== REQUIRED WORK ==
The material beneath this line should be printed exactly, with its pictures omitted.

== EXERCISE DATA ==
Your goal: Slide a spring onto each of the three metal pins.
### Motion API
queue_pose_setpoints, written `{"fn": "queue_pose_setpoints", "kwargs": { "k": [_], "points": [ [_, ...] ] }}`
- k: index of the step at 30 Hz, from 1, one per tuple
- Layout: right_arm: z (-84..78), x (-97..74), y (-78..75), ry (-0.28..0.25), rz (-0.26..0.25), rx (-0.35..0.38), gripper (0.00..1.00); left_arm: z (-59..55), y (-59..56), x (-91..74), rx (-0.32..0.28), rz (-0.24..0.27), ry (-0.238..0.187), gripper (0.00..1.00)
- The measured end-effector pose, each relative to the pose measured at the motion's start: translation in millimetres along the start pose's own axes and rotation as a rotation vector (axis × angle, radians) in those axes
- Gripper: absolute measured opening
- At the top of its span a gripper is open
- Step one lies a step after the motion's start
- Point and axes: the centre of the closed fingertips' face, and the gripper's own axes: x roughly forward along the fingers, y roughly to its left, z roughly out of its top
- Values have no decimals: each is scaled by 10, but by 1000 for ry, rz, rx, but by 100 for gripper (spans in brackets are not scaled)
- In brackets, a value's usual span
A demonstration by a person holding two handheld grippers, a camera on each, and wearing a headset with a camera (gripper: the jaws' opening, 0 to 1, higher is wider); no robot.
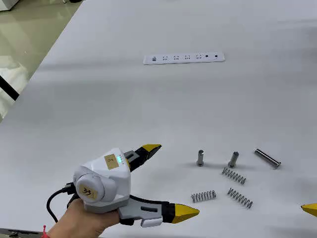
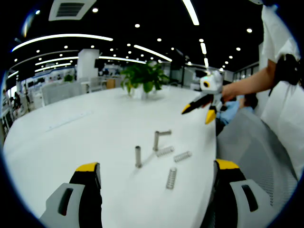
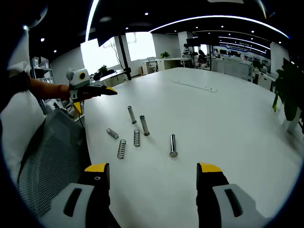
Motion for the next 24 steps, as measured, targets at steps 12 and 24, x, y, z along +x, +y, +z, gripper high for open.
{"fn": "queue_pose_setpoints", "kwargs": {
  "k": [12, 24],
  "points": [
    [19, 15, -1, -2, 2, -2, 76, -4, 8, 2, 2, 0, 2, 100],
    [37, 24, -4, 2, 4, -7, 76, -18, 3, 1, -6, 0, 1, 100]
  ]
}}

== RESULT OF THIS TASK ==
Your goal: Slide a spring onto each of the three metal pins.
### Motion API
queue_pose_setpoints, written `{"fn": "queue_pose_setpoints", "kwargs": { "k": [_], "points": [ [_, ...] ] }}`
- k: index of the step at 30 Hz, from 1, one per tuple
- Layout: right_arm: z (-84..78), x (-97..74), y (-78..75), ry (-0.28..0.25), rz (-0.26..0.25), rx (-0.35..0.38), gripper (0.00..1.00); left_arm: z (-59..55), y (-59..56), x (-91..74), rx (-0.32..0.28), rz (-0.24..0.27), ry (-0.238..0.187), gripper (0.00..1.00)
- The measured end-effector pose, each relative to the pose measured at the motion's start: translation in millimetres along the start pose's own axes and rotation as a rotation vector (axis × angle, radians) in those axes
- Gripper: absolute measured opening
- At the top of its span a gripper is open
- Step one lies a step after the motion's start
- Point and axes: the centre of the closed fingertips' face, and the gripper's own axes: x roughly forward along the fingers, y roughly to its left, z roughly out of its top
- Values have no decimals: each is scaled by 10, but by 1000 for ry, rz, rx, but by 100 for gripper (spans in brackets are not scaled)
- In brackets, a value's usual span
A demonstration by a person holding two handheld grippers, a camera on each, and wearing a headset with a camera (gripper: the jaws' opening, 0 to 1, higher is wider); no robot.
Motion for the next 24 steps, as measured, targets at steps 12 and 24, x, y, z along +x, +y, +z, gripper high for open.
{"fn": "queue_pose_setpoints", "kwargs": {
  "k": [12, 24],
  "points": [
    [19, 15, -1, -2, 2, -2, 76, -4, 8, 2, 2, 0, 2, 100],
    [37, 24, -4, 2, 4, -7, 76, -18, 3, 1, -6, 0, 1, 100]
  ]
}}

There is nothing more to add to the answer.